━━━ Supplied information

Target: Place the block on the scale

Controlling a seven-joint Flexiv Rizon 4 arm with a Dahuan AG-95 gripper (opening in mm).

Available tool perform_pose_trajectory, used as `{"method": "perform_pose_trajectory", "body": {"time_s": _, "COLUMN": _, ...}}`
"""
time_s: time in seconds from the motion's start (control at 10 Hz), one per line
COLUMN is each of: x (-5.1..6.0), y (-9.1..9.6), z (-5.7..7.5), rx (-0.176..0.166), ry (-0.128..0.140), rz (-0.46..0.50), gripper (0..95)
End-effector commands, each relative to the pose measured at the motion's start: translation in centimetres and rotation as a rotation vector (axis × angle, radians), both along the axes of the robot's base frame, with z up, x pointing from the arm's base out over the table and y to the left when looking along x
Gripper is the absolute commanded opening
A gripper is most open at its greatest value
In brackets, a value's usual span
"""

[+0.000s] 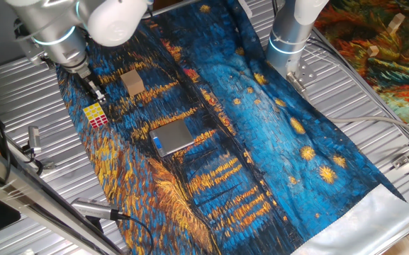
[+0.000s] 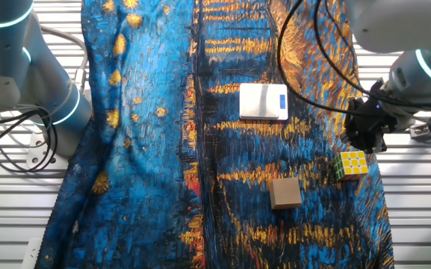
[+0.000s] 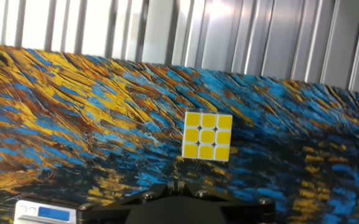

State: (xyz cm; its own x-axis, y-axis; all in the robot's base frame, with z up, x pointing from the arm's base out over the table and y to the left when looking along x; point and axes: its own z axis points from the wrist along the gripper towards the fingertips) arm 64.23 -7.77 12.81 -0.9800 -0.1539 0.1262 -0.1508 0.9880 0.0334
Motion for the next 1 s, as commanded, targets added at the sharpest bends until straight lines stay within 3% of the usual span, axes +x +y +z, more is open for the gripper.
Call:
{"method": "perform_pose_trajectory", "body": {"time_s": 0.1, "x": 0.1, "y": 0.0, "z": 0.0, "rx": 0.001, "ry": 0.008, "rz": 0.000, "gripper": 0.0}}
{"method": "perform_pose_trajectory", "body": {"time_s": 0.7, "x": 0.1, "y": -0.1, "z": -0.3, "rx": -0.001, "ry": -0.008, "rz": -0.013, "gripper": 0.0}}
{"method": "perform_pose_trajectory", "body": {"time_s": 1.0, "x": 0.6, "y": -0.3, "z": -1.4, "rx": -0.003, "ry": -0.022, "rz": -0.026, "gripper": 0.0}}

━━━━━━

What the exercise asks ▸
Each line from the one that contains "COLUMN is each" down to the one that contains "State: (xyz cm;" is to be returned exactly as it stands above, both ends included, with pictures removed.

Task solution ▸
COLUMN is each of: x (-5.1..6.0), y (-9.1..9.6), z (-5.7..7.5), rx (-0.176..0.166), ry (-0.128..0.140), rz (-0.46..0.50), gripper (0..95)
End-effector commands, each relative to the pose measured at the motion's start: translation in centimetres and rotation as a rotation vector (axis × angle, radians), both along the axes of the robot's base frame, with z up, x pointing from the arm's base out over the table and y to the left when looking along x
Gripper is the absolute commanded opening
A gripper is most open at its greatest value
In brackets, a value's usual span
"""

[+0.000s] 
[+0.000s] 
[+0.000s] 

State: (xyz cm; its own x-axis, y-axis; all in the robot's base frame, with z up, x pointing from the arm's base out over the table and y to the left when looking along x; point and axes: its own z axis points from the wrist along the gripper towards the fingertips) arm 64.23 -7.77 12.81 -0.9800 -0.1539 0.1262 -0.1508 0.9880 0.0334

The work on this exercise has been completed.